**YOUR GOAL:**
For the data below, restate word for word only the lines from the line containing "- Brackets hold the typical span" through the line containing "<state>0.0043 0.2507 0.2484", both ends included.

**RECORDS SUPPLIED:**
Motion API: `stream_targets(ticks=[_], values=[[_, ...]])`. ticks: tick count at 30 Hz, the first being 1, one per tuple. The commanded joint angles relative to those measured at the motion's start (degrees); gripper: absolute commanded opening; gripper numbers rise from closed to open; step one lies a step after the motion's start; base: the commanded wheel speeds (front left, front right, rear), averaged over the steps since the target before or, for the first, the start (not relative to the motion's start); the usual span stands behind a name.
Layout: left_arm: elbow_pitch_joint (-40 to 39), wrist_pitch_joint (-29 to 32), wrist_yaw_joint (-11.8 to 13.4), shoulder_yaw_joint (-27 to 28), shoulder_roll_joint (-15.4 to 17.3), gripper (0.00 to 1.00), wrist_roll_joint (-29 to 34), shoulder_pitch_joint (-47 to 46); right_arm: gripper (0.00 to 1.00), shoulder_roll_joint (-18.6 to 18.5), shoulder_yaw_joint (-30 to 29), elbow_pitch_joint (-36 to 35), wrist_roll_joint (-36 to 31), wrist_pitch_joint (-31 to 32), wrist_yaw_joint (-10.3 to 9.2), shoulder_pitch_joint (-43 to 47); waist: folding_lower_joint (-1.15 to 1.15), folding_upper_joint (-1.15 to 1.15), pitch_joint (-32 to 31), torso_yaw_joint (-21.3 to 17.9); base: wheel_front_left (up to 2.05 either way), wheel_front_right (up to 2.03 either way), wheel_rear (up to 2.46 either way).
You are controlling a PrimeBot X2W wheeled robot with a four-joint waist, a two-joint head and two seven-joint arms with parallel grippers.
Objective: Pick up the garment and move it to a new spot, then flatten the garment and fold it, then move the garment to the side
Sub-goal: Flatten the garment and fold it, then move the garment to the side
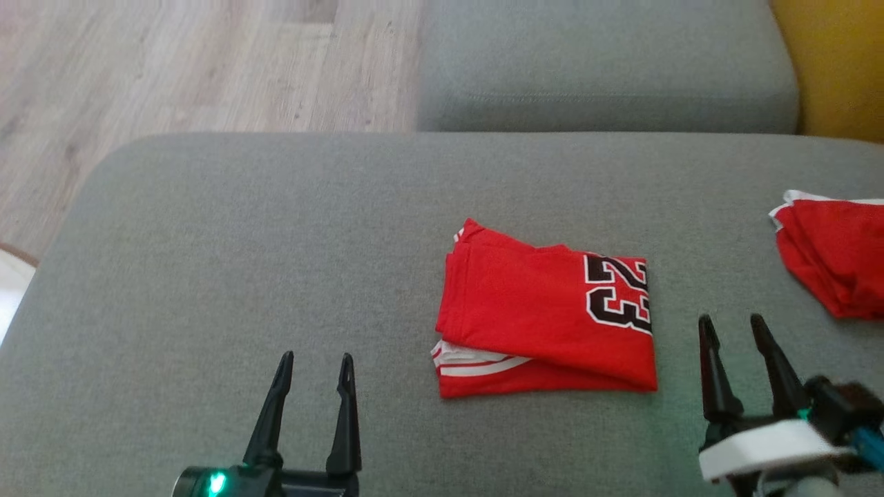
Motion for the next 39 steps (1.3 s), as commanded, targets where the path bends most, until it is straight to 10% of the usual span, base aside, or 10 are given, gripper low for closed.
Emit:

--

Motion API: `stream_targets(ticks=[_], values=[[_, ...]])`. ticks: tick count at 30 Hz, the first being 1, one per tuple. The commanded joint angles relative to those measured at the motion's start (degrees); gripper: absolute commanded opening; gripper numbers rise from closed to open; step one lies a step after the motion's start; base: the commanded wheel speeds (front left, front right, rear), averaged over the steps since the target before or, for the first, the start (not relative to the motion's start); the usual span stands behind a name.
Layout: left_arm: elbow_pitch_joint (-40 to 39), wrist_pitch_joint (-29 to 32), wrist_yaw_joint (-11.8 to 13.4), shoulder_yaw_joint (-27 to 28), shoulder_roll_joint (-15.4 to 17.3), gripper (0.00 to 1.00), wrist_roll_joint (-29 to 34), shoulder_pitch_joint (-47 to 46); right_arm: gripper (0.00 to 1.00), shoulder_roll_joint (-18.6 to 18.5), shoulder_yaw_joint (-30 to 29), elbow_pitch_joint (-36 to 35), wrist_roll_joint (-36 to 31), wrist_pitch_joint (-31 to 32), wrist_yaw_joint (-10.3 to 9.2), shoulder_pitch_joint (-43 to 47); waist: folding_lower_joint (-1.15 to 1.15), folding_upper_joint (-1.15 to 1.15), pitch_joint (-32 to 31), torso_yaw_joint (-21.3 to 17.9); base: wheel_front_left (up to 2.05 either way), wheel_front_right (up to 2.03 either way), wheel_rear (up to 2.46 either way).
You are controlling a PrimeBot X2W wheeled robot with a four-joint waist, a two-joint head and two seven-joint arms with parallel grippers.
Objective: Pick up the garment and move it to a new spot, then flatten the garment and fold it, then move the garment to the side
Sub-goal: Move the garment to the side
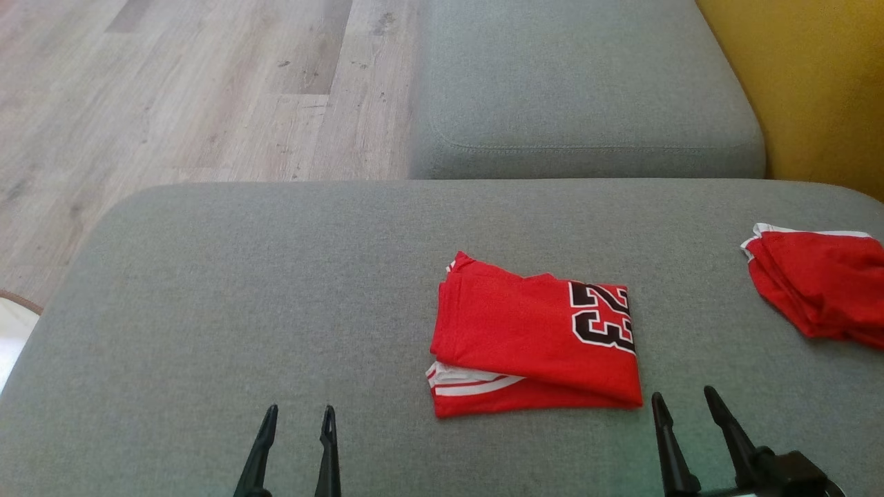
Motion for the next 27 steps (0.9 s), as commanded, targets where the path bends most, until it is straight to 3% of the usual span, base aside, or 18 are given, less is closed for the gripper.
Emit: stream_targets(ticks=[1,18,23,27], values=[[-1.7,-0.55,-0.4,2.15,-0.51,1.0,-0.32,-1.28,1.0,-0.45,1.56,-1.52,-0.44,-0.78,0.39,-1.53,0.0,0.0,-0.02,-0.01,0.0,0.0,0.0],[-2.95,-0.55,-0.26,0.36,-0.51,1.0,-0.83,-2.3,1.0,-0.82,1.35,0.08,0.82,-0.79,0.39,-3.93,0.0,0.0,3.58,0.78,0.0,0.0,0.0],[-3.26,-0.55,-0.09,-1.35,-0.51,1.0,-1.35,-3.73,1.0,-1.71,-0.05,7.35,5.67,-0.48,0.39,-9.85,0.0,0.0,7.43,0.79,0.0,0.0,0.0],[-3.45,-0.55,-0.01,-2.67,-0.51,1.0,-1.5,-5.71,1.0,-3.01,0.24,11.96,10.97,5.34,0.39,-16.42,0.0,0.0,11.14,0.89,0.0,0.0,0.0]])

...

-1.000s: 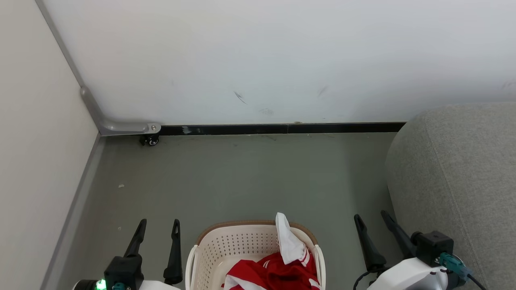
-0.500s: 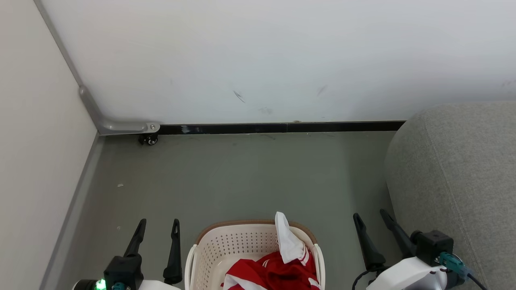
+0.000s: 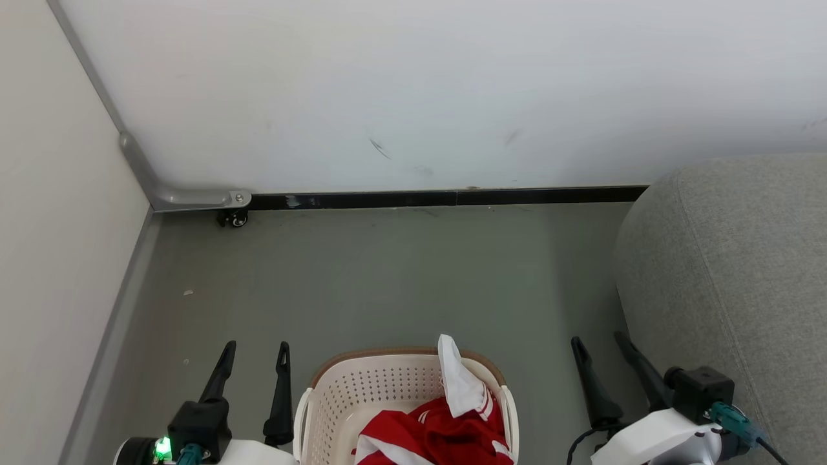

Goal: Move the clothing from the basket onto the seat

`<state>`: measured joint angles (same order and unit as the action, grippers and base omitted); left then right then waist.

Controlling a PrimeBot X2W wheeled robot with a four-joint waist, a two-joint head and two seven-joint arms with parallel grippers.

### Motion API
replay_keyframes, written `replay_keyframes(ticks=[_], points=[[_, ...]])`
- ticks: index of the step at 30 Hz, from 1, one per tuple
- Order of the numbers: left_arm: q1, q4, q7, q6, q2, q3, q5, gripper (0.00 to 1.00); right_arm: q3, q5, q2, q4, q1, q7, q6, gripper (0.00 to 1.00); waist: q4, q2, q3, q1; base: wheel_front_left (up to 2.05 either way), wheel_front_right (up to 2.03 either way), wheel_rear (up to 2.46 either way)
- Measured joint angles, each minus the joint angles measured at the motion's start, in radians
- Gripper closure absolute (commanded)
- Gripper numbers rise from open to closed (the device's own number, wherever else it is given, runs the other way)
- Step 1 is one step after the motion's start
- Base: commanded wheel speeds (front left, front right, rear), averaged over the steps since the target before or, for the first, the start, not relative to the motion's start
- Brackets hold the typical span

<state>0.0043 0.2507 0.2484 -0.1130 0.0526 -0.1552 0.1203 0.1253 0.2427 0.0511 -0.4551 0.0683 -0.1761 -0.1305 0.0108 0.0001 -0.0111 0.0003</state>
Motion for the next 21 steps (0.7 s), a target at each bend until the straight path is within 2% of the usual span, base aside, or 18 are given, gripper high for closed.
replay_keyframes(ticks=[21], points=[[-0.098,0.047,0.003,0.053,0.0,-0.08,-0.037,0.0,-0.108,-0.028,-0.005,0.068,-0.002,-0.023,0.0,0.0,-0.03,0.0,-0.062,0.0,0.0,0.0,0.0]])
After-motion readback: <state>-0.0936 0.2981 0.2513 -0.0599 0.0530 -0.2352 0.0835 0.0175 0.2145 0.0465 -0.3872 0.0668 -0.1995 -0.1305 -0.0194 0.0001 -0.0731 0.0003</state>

**EXERCISE RESULT:**
- Brackets hold the typical span

<state>0.0043 0.2507 0.2484 -0.1130 0.0526 -0.1552 0.1203 0.1253 0.2427 0.0511 -0.4551 0.0683 -0.1761 -0.1305 0.0108 0.0001 -0.0111 0.0003</state>

This completes the requested output.